Jerome is working with a skeleton crew of two others in the Nal Seeta sector –  Lowry (the pilot) and Kent (the engineer). Typically, a patrol ship would have eight crew, but it’s the winter solstice holidays back in the Terran System. Most people can’t afford the journey back to Terra, so they celebrate in the cold, distant outposts in the Colonies. Lowry never married, spending his entire young adult life in the service of the Corps until retirement, and transitioned into corpcop patrols. Kent ran away from home as a kid, and they never looked back. Jerome, of course, doesn’t feel the need to celebrate holidays. 

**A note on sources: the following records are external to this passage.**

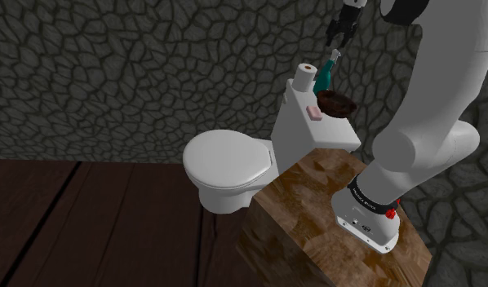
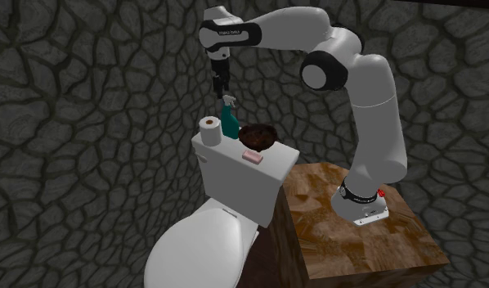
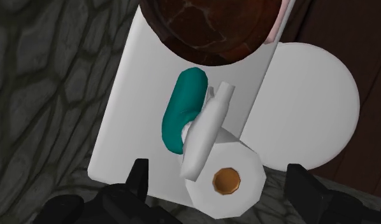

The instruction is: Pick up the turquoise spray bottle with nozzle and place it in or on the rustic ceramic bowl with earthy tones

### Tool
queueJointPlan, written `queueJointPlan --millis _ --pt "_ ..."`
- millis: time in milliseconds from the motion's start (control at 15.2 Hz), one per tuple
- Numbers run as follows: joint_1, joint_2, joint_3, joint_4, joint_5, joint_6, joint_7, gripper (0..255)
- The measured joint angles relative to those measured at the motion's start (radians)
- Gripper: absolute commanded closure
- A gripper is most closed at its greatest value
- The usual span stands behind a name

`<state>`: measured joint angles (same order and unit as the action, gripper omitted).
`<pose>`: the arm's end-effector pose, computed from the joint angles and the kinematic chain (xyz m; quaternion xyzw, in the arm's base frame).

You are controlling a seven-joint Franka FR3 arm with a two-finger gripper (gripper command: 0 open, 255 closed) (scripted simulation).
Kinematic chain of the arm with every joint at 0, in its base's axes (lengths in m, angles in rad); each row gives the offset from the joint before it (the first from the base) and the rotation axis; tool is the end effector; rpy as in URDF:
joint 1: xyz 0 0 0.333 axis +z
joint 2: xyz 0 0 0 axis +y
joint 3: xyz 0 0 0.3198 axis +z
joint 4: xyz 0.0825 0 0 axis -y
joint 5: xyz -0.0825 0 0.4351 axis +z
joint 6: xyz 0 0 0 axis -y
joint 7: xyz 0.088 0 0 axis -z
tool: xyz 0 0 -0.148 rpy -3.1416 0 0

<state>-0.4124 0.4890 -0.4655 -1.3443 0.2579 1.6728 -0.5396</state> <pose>0.5290 -0.4998 0.4110 -0.9836 0.1704 0.0289 0.0511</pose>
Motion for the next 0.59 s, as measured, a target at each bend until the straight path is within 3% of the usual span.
queueJointPlan --millis 198,594 --pt "-0.029 0.058 0.006 0.058 0.022 -0.008 -0.01 0" --pt "-0.02 0.065 0.009 -0.011 0.029 0.066 -0.019 0"
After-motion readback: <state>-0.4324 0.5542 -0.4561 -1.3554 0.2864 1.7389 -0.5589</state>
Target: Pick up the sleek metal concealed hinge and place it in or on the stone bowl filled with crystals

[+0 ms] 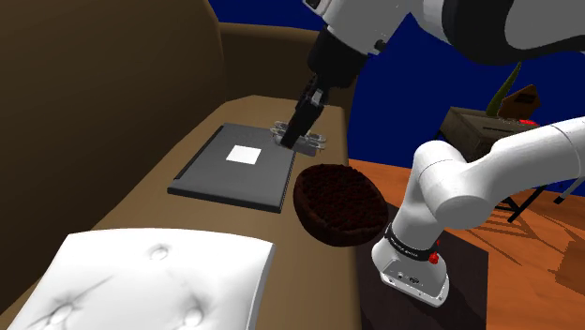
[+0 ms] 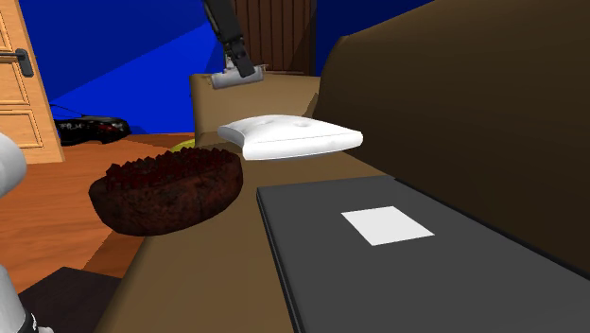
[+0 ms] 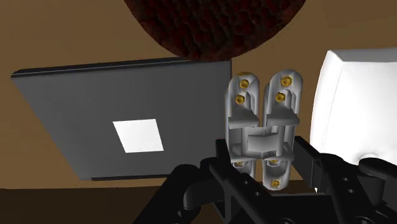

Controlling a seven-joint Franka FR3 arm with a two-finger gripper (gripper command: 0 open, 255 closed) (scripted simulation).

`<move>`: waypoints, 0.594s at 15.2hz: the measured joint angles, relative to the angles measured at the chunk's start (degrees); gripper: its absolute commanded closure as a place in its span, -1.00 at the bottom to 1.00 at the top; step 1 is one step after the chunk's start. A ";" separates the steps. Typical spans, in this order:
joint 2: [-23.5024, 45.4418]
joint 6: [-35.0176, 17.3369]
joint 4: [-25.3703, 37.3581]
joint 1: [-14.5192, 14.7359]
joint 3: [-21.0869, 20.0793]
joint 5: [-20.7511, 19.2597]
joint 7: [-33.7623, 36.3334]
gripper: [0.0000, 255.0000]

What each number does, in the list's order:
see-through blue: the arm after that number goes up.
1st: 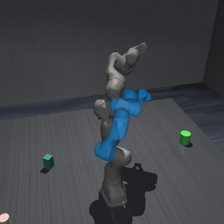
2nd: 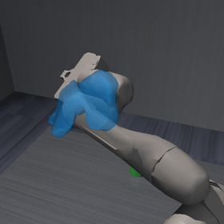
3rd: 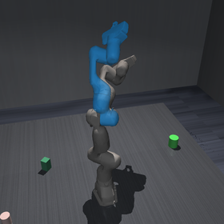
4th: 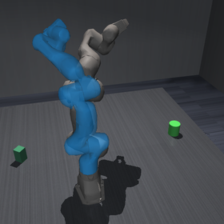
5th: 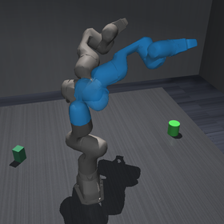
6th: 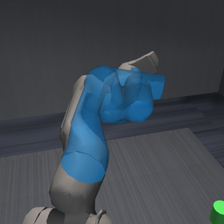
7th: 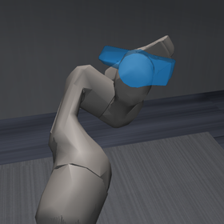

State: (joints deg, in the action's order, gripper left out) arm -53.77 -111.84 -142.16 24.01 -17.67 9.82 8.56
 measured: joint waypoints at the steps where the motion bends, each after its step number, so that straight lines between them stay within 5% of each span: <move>1: -2.45 1.38 -1.11 0.56 0.58 0.03 -0.17 1.00; 9: -20.51 13.12 -7.88 4.22 4.32 -0.78 -0.71 1.00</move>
State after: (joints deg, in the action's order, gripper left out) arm -74.28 -98.72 -150.04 28.23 -13.35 9.04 7.85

The patrol ship picks up a distress ping from a mining freighter about three days away. It’s a TL9C Platypus registered to the Valecore Corporation. They are widely known as a mining corporation specializing in industrial metals, of which the Ridge Colonies have a plethora. There are valid contracts between Valecore and Woong-Yarbury that allow the former company to mine in select regions. The freighter won’t respond to radio calls from the patrol ship, which is odd. Jerome has Lowry set a course to meet up with them. If anything, the corporation can receive a cut of the cargo onboard per the Commerce Treaties of XX34. What is onboard that ship and the problems that will arise will be covered in our next session of this fun and horrifying game.